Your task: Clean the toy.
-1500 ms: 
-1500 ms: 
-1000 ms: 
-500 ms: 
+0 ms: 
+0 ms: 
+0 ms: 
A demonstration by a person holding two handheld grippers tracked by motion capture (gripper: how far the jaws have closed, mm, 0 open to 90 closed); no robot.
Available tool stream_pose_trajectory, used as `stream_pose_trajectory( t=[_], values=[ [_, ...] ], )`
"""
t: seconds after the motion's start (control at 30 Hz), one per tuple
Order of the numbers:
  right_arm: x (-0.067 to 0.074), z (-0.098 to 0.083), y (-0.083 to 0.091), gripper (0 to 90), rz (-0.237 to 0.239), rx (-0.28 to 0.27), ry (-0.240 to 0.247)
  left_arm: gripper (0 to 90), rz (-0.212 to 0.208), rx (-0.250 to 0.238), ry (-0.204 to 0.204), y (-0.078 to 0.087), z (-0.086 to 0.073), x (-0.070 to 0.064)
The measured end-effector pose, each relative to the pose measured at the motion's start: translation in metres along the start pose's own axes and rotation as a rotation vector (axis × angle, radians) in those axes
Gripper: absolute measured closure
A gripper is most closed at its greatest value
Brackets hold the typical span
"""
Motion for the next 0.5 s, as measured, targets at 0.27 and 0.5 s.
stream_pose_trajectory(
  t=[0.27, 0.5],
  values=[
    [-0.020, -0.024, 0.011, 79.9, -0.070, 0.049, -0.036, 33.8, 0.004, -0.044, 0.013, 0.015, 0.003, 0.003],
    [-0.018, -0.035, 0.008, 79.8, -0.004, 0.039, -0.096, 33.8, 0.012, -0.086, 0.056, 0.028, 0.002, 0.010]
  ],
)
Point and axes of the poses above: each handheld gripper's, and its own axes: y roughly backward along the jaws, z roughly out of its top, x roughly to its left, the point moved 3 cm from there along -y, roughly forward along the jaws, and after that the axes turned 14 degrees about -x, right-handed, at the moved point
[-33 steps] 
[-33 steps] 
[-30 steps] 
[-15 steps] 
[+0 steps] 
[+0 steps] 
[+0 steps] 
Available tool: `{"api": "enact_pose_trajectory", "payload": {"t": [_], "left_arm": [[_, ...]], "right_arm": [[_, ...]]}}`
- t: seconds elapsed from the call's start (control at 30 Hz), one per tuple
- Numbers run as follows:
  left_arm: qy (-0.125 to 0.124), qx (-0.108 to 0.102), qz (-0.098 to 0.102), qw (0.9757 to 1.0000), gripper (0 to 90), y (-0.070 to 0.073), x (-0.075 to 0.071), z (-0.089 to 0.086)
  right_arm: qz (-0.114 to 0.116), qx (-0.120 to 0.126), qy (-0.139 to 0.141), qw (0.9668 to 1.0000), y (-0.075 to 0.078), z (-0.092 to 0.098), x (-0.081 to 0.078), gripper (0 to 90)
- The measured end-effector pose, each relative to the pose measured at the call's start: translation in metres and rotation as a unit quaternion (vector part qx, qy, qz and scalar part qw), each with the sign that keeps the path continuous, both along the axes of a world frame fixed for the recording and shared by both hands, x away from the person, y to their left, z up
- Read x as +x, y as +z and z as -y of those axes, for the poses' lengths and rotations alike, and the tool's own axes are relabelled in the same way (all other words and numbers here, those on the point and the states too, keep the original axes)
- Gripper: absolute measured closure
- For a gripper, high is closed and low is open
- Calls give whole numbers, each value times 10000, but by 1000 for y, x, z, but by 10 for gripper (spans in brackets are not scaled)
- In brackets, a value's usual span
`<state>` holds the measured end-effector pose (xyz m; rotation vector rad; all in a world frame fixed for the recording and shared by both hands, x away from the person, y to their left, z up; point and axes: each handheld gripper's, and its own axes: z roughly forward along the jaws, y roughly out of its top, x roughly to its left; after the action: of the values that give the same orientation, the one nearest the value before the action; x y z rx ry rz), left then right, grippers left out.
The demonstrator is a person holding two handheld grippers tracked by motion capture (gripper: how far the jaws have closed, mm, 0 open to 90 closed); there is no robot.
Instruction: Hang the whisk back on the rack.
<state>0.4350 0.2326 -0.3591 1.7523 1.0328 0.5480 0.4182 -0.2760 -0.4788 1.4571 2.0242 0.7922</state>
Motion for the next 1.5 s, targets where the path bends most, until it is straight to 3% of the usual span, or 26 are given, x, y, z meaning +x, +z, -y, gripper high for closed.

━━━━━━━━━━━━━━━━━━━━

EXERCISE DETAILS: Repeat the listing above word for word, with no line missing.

ANSWER TO THIS EXERCISE:
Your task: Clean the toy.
-1500 ms: 
-1500 ms: 
-1000 ms: 
-500 ms: 
+0 ms: 
+0 ms: 
+0 ms: 
A demonstration by a person holding two handheld grippers tracked by motion capture (gripper: how far the jaws have closed, mm, 0 open to 90 closed); no robot.
Available tool stream_pose_trajectory, used as `stream_pose_trajectory( t=[_], values=[ [_, ...] ], )`
"""
t: seconds after the motion's start (control at 30 Hz), one per tuple
Order of the numbers:
  right_arm: x (-0.067 to 0.074), z (-0.098 to 0.083), y (-0.083 to 0.091), gripper (0 to 90), rz (-0.237 to 0.239), rx (-0.28 to 0.27), ry (-0.240 to 0.247)
  left_arm: gripper (0 to 90), rz (-0.212 to 0.208), rx (-0.250 to 0.238), ry (-0.204 to 0.204), y (-0.078 to 0.087), z (-0.086 to 0.073), x (-0.070 to 0.064)
The measured end-effector pose, each relative to the pose measured at the motion's start: translation in metres along the start pose's own axes and rotation as a rotation vector (axis × angle, radians) in those axes
Gripper: absolute measured closure
A gripper is most closed at its greatest value
Brackets hold the typical span
"""
Motion for the next 0.5 s, as measured, targets at 0.27 and 0.5 s.
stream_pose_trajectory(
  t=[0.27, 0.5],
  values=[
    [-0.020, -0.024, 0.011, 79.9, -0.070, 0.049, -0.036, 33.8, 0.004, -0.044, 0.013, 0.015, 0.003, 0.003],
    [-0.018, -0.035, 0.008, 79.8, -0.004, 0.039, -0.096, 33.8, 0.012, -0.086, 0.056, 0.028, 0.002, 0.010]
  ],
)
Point and axes of the poses above: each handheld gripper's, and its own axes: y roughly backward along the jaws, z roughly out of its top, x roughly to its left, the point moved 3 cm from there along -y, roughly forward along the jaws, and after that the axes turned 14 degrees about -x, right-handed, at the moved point
[-33 steps] 
[-33 steps] 
[-30 steps] 
[-15 steps] 
[+0 steps] 
[+0 steps] 
[+0 steps] 
Available tool: `{"api": "enact_pose_trajectory", "payload": {"t": [_], "left_arm": [[_, ...]], "right_arm": [[_, ...]]}}`
- t: seconds elapsed from the call's start (control at 30 Hz), one per tuple
- Numbers run as follows:
  left_arm: qy (-0.125 to 0.124), qx (-0.108 to 0.102), qz (-0.098 to 0.102), qw (0.9757 to 1.0000), gripper (0 to 90), y (-0.070 to 0.073), x (-0.075 to 0.071), z (-0.089 to 0.086)
  right_arm: qz (-0.114 to 0.116), qx (-0.120 to 0.126), qy (-0.139 to 0.141), qw (0.9668 to 1.0000), y (-0.075 to 0.078), z (-0.092 to 0.098), x (-0.081 to 0.078), gripper (0 to 90)
- The measured end-effector pose, each relative to the pose measured at the call's start: translation in metres and rotation as a unit quaternion (vector part qx, qy, qz and scalar part qw), each with the sign that keeps the path continuous, both along the axes of a world frame fixed for the recording and shared by both hands, x away from the person, y to their left, z up
- Read x as +x, y as +z and z as -y of those axes, for the poses' lengths and rotations alike, and the tool's own axes are relabelled in the same way (all other words and numbers here, those on the point and the states too, keep the original axes)
- Gripper: absolute measured closure
- For a gripper, high is closed and low is open
- Calls give whole numbers, each value times 10000, but by 1000 for y, x, z, but by 10 for gripper (spans in brackets are not scaled)
- In brackets, a value's usual span
`<state>` holds the measured end-effector pose (xyz m; rotation vector rad; all in a world frame fixed for the recording and shared by both hands, x away from the person, y to their left, z up; point and axes: each handheld gripper's, and its own axes: z roughly forward along the jaws, y roughly out of its top, x roughly to its left; after the action: of the values that give the same orientation, the one nearest the value before the action; x y z rx ry rz), left then right, grippers left out.
The demonstrator is a person holding two handheld grippers tracked by motion capture (gripper: how far the jaws have closed, mm, 0 open to 90 closed); there is no robot.
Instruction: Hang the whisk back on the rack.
<state>0.4350 0.2326 -0.3591 1.7523 1.0328 0.5480 0.4182 -0.2760 -0.4788 1.4571 2.0242 0.7922</state>
Motion for the next 1.5 s, targets where the path bends most, until it is straight to 3% of the usual span, or 26 are given, x, y, z meaning +x, +z, -y, gripper high for closed.

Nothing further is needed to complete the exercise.